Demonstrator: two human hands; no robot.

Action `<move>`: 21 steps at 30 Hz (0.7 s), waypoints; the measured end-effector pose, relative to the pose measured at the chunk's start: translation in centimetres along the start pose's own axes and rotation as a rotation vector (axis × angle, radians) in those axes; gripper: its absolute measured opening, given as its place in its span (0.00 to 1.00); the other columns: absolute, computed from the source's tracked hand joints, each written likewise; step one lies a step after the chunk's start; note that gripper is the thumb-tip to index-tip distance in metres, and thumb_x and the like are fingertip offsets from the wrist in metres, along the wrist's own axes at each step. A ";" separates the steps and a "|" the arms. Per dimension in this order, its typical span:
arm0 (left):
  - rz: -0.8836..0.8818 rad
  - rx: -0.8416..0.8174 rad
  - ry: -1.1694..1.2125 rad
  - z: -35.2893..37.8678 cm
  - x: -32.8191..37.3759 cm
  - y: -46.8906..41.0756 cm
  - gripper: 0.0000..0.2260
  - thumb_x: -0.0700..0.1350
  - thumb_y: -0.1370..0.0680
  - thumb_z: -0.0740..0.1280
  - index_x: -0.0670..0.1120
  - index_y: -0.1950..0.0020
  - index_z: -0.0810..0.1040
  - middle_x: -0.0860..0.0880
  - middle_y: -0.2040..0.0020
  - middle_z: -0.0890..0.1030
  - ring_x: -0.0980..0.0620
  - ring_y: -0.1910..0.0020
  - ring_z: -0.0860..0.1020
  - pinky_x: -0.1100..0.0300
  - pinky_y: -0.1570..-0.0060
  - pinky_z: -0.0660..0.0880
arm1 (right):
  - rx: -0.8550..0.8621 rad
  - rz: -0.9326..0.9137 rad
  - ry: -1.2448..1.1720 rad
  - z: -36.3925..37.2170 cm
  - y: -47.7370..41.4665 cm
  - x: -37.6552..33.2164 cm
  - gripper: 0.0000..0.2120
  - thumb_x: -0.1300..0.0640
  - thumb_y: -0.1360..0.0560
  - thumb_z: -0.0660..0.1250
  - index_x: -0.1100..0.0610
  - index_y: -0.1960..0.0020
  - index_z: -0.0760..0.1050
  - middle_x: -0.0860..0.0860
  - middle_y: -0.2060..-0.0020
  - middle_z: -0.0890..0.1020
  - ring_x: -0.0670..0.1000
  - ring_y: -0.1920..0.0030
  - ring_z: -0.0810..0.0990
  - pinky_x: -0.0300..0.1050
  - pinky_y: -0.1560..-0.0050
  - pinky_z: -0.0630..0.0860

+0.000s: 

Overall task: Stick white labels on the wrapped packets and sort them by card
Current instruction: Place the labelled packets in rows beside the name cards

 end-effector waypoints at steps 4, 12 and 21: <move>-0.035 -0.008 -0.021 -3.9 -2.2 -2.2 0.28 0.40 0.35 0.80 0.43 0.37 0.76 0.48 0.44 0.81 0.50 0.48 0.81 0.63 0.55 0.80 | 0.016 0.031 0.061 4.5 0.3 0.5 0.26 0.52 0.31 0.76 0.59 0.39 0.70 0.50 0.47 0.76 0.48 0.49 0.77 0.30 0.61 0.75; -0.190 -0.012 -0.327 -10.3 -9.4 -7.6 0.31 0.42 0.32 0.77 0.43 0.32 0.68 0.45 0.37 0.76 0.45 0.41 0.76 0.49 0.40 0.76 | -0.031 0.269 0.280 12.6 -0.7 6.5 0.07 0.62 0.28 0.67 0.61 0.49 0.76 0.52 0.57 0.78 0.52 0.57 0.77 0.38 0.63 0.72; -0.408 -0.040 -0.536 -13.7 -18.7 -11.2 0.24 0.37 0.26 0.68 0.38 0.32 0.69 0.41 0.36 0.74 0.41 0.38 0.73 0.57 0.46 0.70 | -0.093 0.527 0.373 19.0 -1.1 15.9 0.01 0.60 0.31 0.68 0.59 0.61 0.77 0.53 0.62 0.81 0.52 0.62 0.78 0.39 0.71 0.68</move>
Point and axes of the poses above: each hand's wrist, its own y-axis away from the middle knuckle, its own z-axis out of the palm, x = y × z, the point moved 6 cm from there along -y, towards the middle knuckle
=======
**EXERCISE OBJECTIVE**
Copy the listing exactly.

**ANSWER SPACE**
Demonstrator: two human hands; no robot.

Action `<move>`: 21 steps at 30 Hz (0.7 s), waypoints; the measured end-effector pose, relative to the pose measured at the chunk's start: translation in centimetres along the start pose's own axes and rotation as a rotation vector (axis × angle, radians) in those axes; gripper: its absolute measured opening, given as its place in its span (0.00 to 1.00); the other columns: absolute, computed from the source's tracked hand joints, each written likewise; step one lies a step after the chunk's start; note that gripper is the thumb-tip to index-tip distance in metres, and thumb_x and the like are fingertip offsets from the wrist in metres, along the wrist's own axes at each step. A ";" separates the steps and a "|" the arms. Per dimension in this order, its typical span:
arm0 (left):
  - rz: -0.8836..0.8818 rad
  - rx: -0.8416..0.8174 rad
  - ry: -1.1694..1.2125 rad
  - z: -35.2893..37.8678 cm
  - x: -32.8191..37.3759 cm
  - y: -46.8906..41.0756 cm
  - gripper: 0.0000..0.2260
  - thumb_x: -0.0700..0.1350
  - thumb_y: -0.1370..0.0680
  - thumb_z: -0.0740..0.1280
  - index_x: -0.0670..0.1120
  - index_y: -0.1950..0.0020
  - index_z: -0.0810..0.1040
  - middle_x: -0.0860..0.0880
  - middle_y: -0.2040..0.0020
  - middle_z: -0.0890..0.1030
  - ring_x: -0.0980..0.0620
  - ring_y: -0.1910..0.0020
  - ring_z: -0.0860..0.1020
  - pinky_x: -0.1100..0.0300
  - pinky_y: -0.1570..-0.0060
  - pinky_z: -0.0660..0.0880
arm1 (right):
  - rx: -0.8550..0.8621 rad
  - rz: -0.9326..0.9137 rad
  - ry: -1.2448..1.1720 rad
  - z: -36.3925..37.2170 cm
  - y: -47.7370..41.4665 cm
  - x: -37.6552..33.2164 cm
  - gripper: 0.0000..0.2120
  - thumb_x: -0.1300..0.0640
  - thumb_y: -0.1360..0.0560
  - thumb_z: -0.0660..0.1250
  - index_x: -0.1100..0.0610
  - index_y: -0.1960..0.0020
  - index_z: -0.0760..0.1050
  - middle_x: -0.0860..0.0860
  - middle_y: -0.2060..-0.0020
  - middle_z: -0.0890..0.1020
  - ring_x: -0.0670..0.1000
  - ring_y: -0.1920..0.0030
  - ring_z: -0.0810..0.0990
  - pinky_x: -0.0300..0.1050
  - pinky_y: -0.1560..-0.0050
  - pinky_z: -0.0630..0.0860

+0.000s: 

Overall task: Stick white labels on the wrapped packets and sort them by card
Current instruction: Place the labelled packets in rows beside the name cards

 end-effector waypoints at steps 4, 12 and 21: <move>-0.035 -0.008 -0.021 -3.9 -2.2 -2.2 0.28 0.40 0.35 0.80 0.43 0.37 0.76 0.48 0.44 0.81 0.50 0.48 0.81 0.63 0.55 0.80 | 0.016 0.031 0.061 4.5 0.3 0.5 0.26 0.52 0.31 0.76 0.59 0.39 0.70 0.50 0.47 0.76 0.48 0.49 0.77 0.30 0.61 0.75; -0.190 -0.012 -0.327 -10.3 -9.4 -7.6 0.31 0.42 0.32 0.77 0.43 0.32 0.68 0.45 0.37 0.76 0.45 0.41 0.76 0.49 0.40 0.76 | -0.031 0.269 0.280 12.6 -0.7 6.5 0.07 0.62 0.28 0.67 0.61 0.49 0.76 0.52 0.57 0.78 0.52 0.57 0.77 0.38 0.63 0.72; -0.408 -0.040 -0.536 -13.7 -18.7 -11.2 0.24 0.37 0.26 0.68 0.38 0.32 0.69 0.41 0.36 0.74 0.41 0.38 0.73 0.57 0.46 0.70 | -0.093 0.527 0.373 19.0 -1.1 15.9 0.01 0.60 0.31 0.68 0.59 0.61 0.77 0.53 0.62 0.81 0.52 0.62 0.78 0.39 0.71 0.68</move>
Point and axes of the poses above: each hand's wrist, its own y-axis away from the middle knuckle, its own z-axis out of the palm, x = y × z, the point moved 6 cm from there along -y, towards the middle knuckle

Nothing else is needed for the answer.